TASK ITEM: For this exercise, write out each entry below exactly as it reads.

━━ DATA TO EXAMINE ━━

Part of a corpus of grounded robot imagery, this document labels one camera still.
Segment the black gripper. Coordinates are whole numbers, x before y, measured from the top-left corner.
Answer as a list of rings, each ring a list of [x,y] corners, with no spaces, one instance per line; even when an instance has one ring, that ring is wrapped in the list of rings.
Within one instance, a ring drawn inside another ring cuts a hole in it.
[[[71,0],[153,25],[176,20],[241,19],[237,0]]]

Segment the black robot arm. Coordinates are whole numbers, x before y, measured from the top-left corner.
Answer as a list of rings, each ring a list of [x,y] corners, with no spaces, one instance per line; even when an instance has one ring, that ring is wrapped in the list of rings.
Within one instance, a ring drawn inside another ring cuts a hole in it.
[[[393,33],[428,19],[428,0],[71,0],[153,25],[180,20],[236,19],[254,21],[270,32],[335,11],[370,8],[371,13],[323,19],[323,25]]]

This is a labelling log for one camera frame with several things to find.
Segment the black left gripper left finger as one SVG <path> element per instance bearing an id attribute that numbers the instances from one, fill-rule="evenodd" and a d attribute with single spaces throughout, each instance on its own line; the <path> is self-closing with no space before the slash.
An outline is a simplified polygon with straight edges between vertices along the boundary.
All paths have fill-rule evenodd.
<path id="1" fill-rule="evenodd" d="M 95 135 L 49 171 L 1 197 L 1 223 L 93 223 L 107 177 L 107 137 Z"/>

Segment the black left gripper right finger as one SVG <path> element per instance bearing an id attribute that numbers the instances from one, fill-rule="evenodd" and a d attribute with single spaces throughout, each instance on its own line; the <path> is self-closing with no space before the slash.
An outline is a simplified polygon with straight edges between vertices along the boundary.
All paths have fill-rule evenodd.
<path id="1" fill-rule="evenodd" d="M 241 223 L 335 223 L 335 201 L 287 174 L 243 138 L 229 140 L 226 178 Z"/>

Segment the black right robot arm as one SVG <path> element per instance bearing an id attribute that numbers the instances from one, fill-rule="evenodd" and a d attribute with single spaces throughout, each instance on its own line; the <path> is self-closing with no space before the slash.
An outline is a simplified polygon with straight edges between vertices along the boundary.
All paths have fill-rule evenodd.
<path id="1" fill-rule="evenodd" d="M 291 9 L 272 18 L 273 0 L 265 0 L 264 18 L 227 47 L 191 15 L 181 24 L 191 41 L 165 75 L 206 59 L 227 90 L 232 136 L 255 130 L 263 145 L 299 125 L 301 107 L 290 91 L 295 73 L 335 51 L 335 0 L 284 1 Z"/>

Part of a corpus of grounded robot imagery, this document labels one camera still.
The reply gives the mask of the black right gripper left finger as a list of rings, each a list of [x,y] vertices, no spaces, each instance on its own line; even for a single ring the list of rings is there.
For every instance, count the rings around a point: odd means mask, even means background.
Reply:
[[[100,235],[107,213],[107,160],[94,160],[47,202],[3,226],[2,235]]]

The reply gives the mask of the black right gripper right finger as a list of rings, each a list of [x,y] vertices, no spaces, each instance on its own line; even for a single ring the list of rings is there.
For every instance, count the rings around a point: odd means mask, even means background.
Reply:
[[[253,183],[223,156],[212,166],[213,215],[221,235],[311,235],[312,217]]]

━━━

EXERCISE OUTPUT:
Part of a corpus of grounded robot imagery, this document labels one camera still.
Segment the black gripper. Coordinates are whole numbers, x before y, measured from the top-left corner.
Answer as a list of rings, each ring a list of [x,y] corners, with no spaces, one instance per line; even when an instance has one ring, that ring is wrapped in the list of rings.
Within one instance, a ring drawn inside another ring cuts a hole in it.
[[[71,0],[153,25],[176,20],[241,19],[237,0]]]

Segment the black robot arm. Coordinates are whole numbers, x before y, measured from the top-left corner.
Answer as a list of rings, each ring a list of [x,y] corners, with no spaces, one instance per line; even when an instance has one ring, that ring is wrapped in the list of rings.
Within one instance, a ring drawn inside another ring cuts a hole in it.
[[[393,33],[428,19],[428,0],[71,0],[153,25],[180,20],[236,19],[254,21],[270,32],[335,11],[370,8],[371,13],[323,19],[323,25]]]

This is a labelling log for one camera frame with several things to find.
Segment the black left gripper left finger as one SVG <path> element per instance bearing an id attribute that numbers the instances from one, fill-rule="evenodd" and a d attribute with single spaces throughout, each instance on its own line; the <path> is self-closing with no space before the slash.
An outline is a simplified polygon with straight edges between vertices along the boundary.
All paths have fill-rule evenodd.
<path id="1" fill-rule="evenodd" d="M 95 135 L 49 171 L 1 197 L 1 223 L 93 223 L 107 177 L 107 137 Z"/>

Segment the black left gripper right finger as one SVG <path> element per instance bearing an id attribute that numbers the instances from one, fill-rule="evenodd" and a d attribute with single spaces throughout, each instance on its own line; the <path> is self-closing with no space before the slash.
An outline is a simplified polygon with straight edges between vertices along the boundary.
All paths have fill-rule evenodd.
<path id="1" fill-rule="evenodd" d="M 241 223 L 335 223 L 335 201 L 287 174 L 243 138 L 229 140 L 226 178 Z"/>

Segment the black right robot arm as one SVG <path> element per instance bearing an id attribute that numbers the instances from one, fill-rule="evenodd" and a d attribute with single spaces throughout, each instance on its own line; the <path> is self-closing with no space before the slash.
An outline is a simplified polygon with straight edges between vertices along the boundary.
All paths have fill-rule evenodd.
<path id="1" fill-rule="evenodd" d="M 291 9 L 272 18 L 273 0 L 265 0 L 264 18 L 227 47 L 191 15 L 181 24 L 191 41 L 165 75 L 206 59 L 227 90 L 232 136 L 255 130 L 263 145 L 299 125 L 301 107 L 290 91 L 295 73 L 335 51 L 335 0 L 284 1 Z"/>

Part of a corpus of grounded robot imagery, this document labels one camera still.
The reply gives the mask of the black right gripper left finger as a list of rings, each a list of [x,y] vertices, no spaces, each instance on its own line; even for a single ring the list of rings is there.
For every instance, count the rings around a point: odd means mask, even means background.
Reply:
[[[100,235],[107,213],[107,160],[94,160],[47,202],[3,226],[2,235]]]

The reply gives the mask of the black right gripper right finger as a list of rings, each a list of [x,y] vertices, no spaces, each instance on its own line; even for a single ring the list of rings is there.
For every instance, count the rings around a point: odd means mask, even means background.
Reply:
[[[253,183],[223,156],[212,166],[213,215],[221,235],[311,235],[312,217]]]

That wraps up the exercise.